Like, do they just make 1 single huge piece using displacement map and/or hand sculpting? Do they make lots of individual pieces and put them all together at the end? A blend of the two?
Anonymous at Sat, 23 Apr 2022 12:33:17 UTC No. 893375
Download example maps off the store for ue4/ue5 (or unity I guess if ur into that) and get studying homie
Anonymous at Sat, 23 Apr 2022 13:08:56 UTC No. 893379
It depends on the studio I guess.
But I assume it starts from concept art which gets turned into modular 3D models which are then placed by hand on a procedural terrain. There's probably a lot of manual work involved in order to make the different areas feel seamless and to make sure the environments look good from every angle and lighting conditions. So yeah a blend of the two.

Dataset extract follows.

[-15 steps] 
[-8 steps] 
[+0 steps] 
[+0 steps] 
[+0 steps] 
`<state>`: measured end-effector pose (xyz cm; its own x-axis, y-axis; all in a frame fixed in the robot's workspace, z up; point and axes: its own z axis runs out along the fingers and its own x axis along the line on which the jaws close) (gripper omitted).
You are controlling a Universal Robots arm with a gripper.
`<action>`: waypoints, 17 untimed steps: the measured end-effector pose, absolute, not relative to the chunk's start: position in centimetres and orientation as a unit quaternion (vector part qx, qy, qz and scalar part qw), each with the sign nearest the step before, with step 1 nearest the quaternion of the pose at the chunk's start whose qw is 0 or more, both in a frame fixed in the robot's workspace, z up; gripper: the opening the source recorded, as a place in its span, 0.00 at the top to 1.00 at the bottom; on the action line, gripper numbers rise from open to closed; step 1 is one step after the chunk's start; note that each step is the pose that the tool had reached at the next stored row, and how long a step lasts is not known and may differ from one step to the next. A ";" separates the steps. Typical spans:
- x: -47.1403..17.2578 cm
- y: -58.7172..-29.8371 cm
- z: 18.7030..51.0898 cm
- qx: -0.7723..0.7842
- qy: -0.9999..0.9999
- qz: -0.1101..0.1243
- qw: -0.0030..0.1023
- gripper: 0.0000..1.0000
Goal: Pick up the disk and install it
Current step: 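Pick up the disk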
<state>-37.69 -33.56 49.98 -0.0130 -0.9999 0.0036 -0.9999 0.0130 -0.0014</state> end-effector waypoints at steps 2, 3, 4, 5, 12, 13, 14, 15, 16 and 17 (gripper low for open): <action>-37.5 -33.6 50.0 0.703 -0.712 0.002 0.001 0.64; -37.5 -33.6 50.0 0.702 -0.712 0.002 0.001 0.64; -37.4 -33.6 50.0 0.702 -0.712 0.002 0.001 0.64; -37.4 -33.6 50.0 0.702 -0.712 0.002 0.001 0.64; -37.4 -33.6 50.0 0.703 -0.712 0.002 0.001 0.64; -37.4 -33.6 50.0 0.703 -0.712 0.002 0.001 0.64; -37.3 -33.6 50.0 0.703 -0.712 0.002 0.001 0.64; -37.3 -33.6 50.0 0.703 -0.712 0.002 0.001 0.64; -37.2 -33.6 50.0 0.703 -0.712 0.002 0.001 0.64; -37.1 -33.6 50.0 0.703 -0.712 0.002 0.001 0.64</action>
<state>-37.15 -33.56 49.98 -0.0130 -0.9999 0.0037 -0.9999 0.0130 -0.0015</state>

Anonymous at Sat, 23 Apr 2022 16:07:05 UTC No. 893400
>>893374
>which are then placed by hand on a procedural terrain.
the other way around is more likely.
As an environmental artist you want to control the landscape and spread asset on it procedurally.
While landscape is generated procedurally, it's often very deliberately created in a specific way.
In regards to placing assets, nobody puts them manually in such a big environment, that would be retarded.
Anonymous at Sat, 23 Apr 2022 18:06:05 UTC No. 893419
>>893400
>retarded
Anonymous at Sat, 23 Apr 2022 21:13:52 UTC No. 893456
>>893374
You can quickly make an open world map in UE4/5 by importing a procedurally generated landmass, like the ones made in Gaia, for a price.
Details, however, like trees, water, cascades, etc, you are going to have to do yourself, or with dozens of people.
Anonymous at Sat, 23 Apr 2022 21:26:12 UTC No. 893460
ubisoft france and montreal have been using houdini for a few years and have pretty good talks about it:
https://www.youtube.com/watch?v=Nfi
https://www.youtube.com/watch?v=bQ_
mix of hand placement but a lot of the heavy lifting and tedious tasks done by clever procedural systems.
i haven't used gaea or world creator but i'm guessing their terrain generation is similar if not better to houdini's. if they spit out the right data you'd still be able to build the rest of the systems in hou (but probably beneficial to just stay in houdini start to finish).
Anonymous at Sat, 23 Apr 2022 22:48:50 UTC No. 893482
>>893374
Mix of procedural generation, and hand tweaking to emphasize weenies and areas of interest.
And I'm not talking about dicks or hot-dogs when I say weenies, more the theme-park definition. It's a retarded term.